Beijing beckons
On Tuesday, Elon Musk's private jet touched down in Beijing, marking his first visit to China in over 3 years. The billionaire met with the nation's foreign, commerce, and industry ministries and shared an extravagant 16-course meal with the chairman of CATL, China’s leading battery supplier.
The country, home to more than 50% of electric vehicles on the world’s roads, has become an increasingly important market for Musk's Tesla. Indeed, in the company’s most recent quarter, China contributed ~$5 billion in revenue, accounting for 21% of the total figure. Tesla does a great deal of manufacturing in the nation too — its most productive factory, located in Shanghai, churned out over 700,000 Model Y and Model 3 vehicles last year, over half of the company's global output.
Complicated relationship
As relations between the US and China strain, businesses are finding themselves caught in the middle. Just last week, China blacklisted US memory chip maker Micron. Given the immense value of the Chinese market to Tesla, it’s unsurprising that Musk opposes the idea of "decoupling" between the world's 2 largest economies.
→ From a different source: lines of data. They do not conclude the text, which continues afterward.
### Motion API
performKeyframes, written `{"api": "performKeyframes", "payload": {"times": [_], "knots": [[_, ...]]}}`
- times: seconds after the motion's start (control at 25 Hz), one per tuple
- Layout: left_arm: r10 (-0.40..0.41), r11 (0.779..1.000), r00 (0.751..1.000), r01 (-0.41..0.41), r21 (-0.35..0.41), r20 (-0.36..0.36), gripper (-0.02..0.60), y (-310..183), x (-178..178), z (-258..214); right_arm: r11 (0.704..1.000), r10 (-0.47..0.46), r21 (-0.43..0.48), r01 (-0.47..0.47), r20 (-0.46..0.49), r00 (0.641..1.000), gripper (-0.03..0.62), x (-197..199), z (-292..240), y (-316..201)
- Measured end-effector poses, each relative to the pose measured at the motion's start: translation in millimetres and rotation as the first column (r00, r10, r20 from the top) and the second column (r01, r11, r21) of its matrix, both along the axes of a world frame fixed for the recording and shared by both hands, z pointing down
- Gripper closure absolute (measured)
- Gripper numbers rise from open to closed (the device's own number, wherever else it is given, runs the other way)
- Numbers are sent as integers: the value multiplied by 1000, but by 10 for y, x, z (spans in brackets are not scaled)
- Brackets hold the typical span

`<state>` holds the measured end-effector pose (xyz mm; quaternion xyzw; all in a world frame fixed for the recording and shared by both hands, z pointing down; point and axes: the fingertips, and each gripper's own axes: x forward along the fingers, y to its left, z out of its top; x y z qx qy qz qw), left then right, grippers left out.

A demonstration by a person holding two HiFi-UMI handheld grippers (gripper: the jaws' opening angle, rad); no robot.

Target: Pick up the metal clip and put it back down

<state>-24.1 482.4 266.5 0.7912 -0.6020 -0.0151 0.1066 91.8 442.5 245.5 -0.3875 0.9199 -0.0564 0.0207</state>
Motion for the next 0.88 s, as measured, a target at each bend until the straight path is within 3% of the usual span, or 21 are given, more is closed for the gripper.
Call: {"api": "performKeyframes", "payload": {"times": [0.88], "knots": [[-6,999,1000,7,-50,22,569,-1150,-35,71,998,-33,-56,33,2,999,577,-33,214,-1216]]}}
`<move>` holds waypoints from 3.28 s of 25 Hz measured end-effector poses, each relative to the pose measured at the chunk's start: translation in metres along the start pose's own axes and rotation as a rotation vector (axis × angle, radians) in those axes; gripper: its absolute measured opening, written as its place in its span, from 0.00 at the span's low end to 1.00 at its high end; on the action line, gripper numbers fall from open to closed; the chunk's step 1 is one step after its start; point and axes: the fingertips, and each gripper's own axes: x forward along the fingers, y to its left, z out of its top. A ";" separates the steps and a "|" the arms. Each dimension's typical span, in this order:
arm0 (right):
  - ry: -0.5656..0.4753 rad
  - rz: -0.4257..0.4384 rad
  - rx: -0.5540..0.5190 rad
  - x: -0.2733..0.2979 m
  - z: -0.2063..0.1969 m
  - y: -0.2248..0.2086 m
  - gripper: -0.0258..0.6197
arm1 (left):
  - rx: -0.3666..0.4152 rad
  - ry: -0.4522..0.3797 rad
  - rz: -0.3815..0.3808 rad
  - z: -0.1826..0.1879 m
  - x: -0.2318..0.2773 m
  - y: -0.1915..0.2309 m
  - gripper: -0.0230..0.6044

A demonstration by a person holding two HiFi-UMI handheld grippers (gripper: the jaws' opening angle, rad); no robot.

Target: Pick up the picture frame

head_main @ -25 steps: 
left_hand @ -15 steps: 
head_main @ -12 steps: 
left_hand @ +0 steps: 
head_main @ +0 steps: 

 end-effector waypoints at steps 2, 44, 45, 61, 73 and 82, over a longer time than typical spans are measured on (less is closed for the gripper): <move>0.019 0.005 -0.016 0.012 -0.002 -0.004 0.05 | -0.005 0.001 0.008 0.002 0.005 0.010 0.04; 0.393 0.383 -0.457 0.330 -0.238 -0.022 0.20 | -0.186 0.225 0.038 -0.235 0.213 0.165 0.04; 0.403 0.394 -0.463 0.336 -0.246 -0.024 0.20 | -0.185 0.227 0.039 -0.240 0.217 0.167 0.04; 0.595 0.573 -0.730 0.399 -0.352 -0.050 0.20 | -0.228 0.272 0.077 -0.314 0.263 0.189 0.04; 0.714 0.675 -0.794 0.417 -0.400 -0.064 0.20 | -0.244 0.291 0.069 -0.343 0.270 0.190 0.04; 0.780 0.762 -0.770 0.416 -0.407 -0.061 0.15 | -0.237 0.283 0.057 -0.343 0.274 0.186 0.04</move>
The value of the relationship is felt both ways, however. Foreign investment in China slumped 74% in 2022, an 18-year low. And, while the nation's stringent lockdowns contributed to the downturn, the reopening of the economy has only yielded a modest 6% increase. A recent survey revealed that, for the first time in ~25 years, China isn’t a top three investment priority for a majority of US firms — a clear sign that maintaining strong ties with companies like Tesla is perhaps as important to the nation as it is to the businesses themselves.